▶ **TASK**: From the line that has "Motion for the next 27" down to the final line of the listing below, transcribe every line exactly, and only those.

▶ **RECORDED INFORMATION**:

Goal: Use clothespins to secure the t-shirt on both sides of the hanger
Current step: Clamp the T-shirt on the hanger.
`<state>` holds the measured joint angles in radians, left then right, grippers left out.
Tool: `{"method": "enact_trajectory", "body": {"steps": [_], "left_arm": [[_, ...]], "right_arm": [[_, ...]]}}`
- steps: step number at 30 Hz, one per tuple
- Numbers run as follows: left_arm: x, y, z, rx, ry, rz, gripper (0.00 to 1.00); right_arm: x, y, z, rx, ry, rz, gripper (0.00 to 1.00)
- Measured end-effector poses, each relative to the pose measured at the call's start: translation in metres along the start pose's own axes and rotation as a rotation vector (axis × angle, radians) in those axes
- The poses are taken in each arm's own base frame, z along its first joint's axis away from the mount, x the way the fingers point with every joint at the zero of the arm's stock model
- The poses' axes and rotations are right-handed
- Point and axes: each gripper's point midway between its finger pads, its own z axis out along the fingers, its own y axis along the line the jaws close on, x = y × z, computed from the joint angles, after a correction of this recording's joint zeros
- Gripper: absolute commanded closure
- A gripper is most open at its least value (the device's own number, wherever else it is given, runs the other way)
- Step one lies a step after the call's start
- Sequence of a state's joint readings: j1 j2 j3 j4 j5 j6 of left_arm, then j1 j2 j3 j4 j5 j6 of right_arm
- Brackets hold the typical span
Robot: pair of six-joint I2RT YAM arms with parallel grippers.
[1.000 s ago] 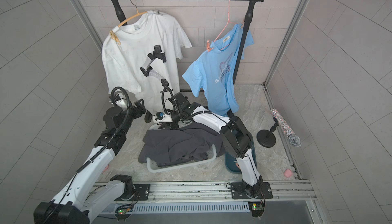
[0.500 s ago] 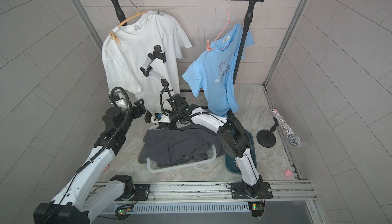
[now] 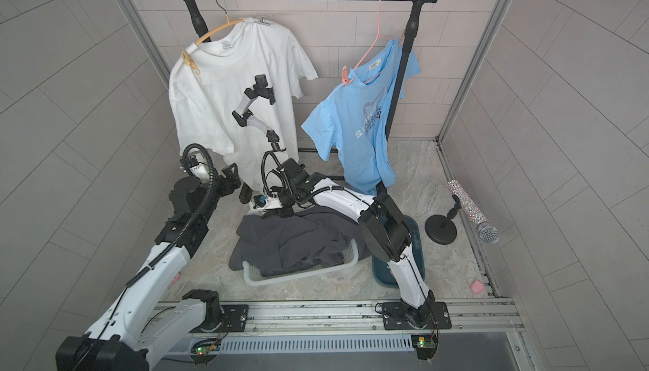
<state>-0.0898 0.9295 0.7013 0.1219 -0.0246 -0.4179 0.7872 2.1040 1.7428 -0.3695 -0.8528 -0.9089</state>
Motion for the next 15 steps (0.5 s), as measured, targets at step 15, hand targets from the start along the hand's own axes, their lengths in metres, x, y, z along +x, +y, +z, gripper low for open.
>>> {"method": "enact_trajectory", "body": {"steps": [15], "left_arm": [[-0.0012,0.0001,0.0001,0.003,-0.003,-0.001,0.1]], "right_arm": [[0.0036,-0.0046,0.0072,0.024,0.015,-0.002,1.0]]}}
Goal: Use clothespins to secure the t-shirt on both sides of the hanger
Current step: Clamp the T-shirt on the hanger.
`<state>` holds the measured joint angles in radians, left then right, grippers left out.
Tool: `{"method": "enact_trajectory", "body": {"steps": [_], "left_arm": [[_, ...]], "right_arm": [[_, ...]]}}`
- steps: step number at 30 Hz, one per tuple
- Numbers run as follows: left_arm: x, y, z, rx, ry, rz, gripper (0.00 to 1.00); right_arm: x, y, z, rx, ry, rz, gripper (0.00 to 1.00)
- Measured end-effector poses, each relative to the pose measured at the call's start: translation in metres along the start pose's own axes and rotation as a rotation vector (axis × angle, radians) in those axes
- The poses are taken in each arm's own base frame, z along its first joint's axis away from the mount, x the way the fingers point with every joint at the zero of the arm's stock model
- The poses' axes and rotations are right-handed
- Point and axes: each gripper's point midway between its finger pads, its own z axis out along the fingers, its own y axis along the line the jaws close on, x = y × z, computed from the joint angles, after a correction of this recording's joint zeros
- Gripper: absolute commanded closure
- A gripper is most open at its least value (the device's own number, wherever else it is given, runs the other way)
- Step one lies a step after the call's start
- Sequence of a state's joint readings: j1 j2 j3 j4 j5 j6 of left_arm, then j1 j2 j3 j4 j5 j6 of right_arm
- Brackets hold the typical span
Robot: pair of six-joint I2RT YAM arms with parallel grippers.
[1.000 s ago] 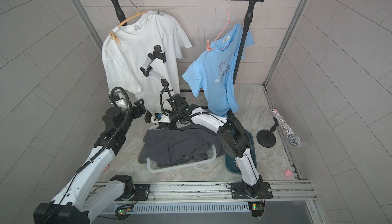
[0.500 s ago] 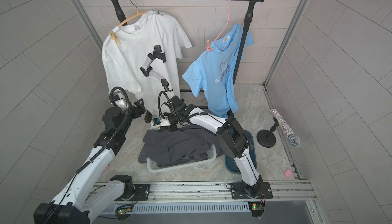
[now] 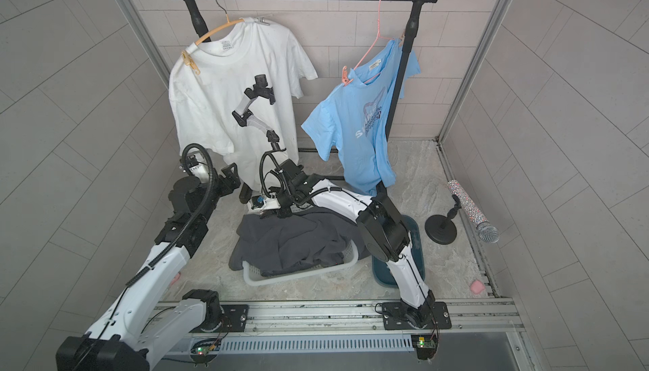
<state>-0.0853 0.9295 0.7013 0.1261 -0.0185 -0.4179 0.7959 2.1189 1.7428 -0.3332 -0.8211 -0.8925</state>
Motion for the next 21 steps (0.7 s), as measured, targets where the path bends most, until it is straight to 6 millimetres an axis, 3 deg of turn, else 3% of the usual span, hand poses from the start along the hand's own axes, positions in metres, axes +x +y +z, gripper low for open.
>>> {"method": "enact_trajectory", "body": {"steps": [12,21], "left_arm": [[-0.001,-0.001,0.0,0.005,-0.002,0.0,0.1],[0.0,-0.001,0.0,0.008,-0.001,0.0,0.1]], "right_arm": [[0.0,-0.003,-0.005,-0.002,-0.029,0.082,1.0],[0.017,-0.014,-0.022,0.03,0.013,0.114,1.0]]}}
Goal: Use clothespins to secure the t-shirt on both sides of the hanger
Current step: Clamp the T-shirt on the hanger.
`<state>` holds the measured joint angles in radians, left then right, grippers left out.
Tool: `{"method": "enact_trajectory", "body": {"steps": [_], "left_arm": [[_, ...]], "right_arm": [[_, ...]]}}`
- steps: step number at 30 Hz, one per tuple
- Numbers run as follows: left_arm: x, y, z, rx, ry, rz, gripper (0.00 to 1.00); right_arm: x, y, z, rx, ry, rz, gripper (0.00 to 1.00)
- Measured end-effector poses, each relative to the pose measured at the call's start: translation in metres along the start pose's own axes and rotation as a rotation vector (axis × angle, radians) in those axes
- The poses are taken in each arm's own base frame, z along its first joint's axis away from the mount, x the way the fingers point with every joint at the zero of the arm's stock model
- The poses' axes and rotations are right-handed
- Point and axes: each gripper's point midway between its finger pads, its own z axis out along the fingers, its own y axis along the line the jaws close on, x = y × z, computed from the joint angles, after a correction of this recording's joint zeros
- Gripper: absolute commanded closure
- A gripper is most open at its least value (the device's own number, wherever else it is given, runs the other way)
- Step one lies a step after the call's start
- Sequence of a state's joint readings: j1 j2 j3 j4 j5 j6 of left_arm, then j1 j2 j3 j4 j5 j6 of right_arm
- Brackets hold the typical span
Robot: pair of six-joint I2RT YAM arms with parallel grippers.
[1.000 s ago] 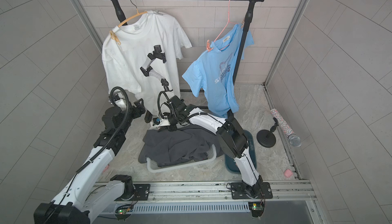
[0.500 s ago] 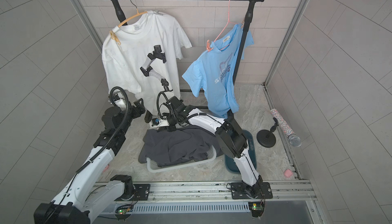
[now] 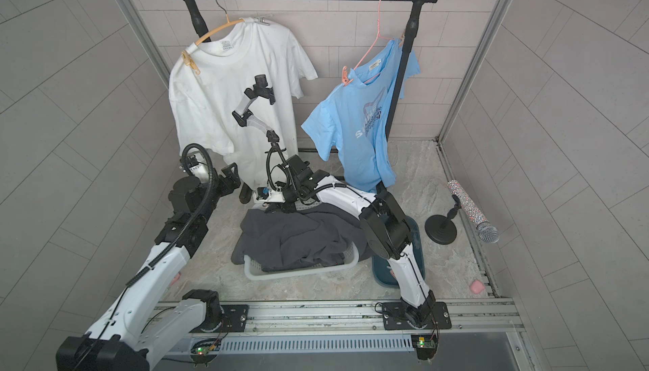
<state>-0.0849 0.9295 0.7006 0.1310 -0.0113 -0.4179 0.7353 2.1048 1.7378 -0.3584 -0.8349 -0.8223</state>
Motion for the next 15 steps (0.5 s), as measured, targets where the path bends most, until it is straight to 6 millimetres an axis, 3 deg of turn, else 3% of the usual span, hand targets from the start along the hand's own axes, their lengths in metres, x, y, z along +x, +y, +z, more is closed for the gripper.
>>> {"method": "enact_trajectory", "body": {"steps": [10,15], "left_arm": [[-0.003,0.0,0.0,0.005,-0.011,-0.002,0.1],[-0.003,0.001,0.0,0.002,-0.012,-0.003,0.1]], "right_arm": [[0.017,-0.007,-0.017,0.025,0.055,0.02,1.0],[0.018,-0.007,-0.016,0.032,0.054,0.018,0.73]]}}
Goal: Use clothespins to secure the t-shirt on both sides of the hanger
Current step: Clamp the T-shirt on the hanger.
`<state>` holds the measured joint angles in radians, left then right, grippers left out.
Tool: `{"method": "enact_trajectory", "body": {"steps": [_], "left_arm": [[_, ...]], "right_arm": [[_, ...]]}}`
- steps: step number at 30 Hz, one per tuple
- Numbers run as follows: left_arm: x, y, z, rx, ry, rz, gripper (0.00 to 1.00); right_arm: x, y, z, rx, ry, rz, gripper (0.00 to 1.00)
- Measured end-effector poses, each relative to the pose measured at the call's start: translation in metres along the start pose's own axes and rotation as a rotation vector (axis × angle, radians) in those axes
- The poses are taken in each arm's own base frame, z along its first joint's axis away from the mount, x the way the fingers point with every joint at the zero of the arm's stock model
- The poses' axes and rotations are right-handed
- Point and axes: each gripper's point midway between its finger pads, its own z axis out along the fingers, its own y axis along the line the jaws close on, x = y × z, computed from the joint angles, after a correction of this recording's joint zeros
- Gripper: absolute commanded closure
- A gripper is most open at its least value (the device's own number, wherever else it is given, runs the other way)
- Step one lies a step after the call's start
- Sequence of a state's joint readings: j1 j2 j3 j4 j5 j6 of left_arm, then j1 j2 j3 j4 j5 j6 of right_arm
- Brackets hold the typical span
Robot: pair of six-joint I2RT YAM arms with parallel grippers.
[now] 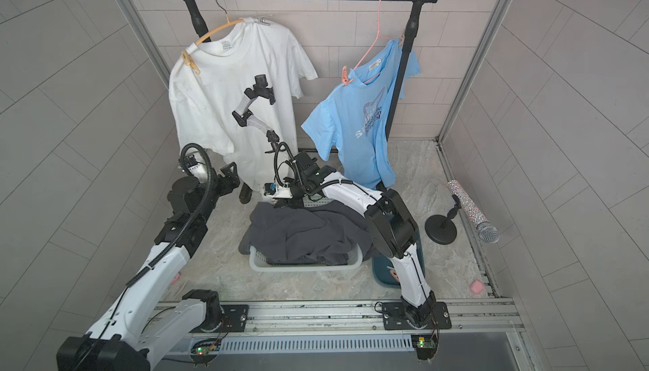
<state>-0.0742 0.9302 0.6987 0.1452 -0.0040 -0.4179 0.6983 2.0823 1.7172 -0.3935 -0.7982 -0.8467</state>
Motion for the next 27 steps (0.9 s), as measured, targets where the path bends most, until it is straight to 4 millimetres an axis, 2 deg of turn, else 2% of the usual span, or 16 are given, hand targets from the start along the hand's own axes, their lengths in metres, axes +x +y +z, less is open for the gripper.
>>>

▶ **RESPONSE TO THE TASK**:
Motion for the next 27 steps (0.9 s), as measured, targets where the path bends most, until it is straight to 4 millimetres an axis, 2 deg of turn, else 2% of the usual span, or 16 are given, hand targets from the start along the hand's own axes, their lengths in metres, axes +x +y +z, less is open for the gripper.
>>>

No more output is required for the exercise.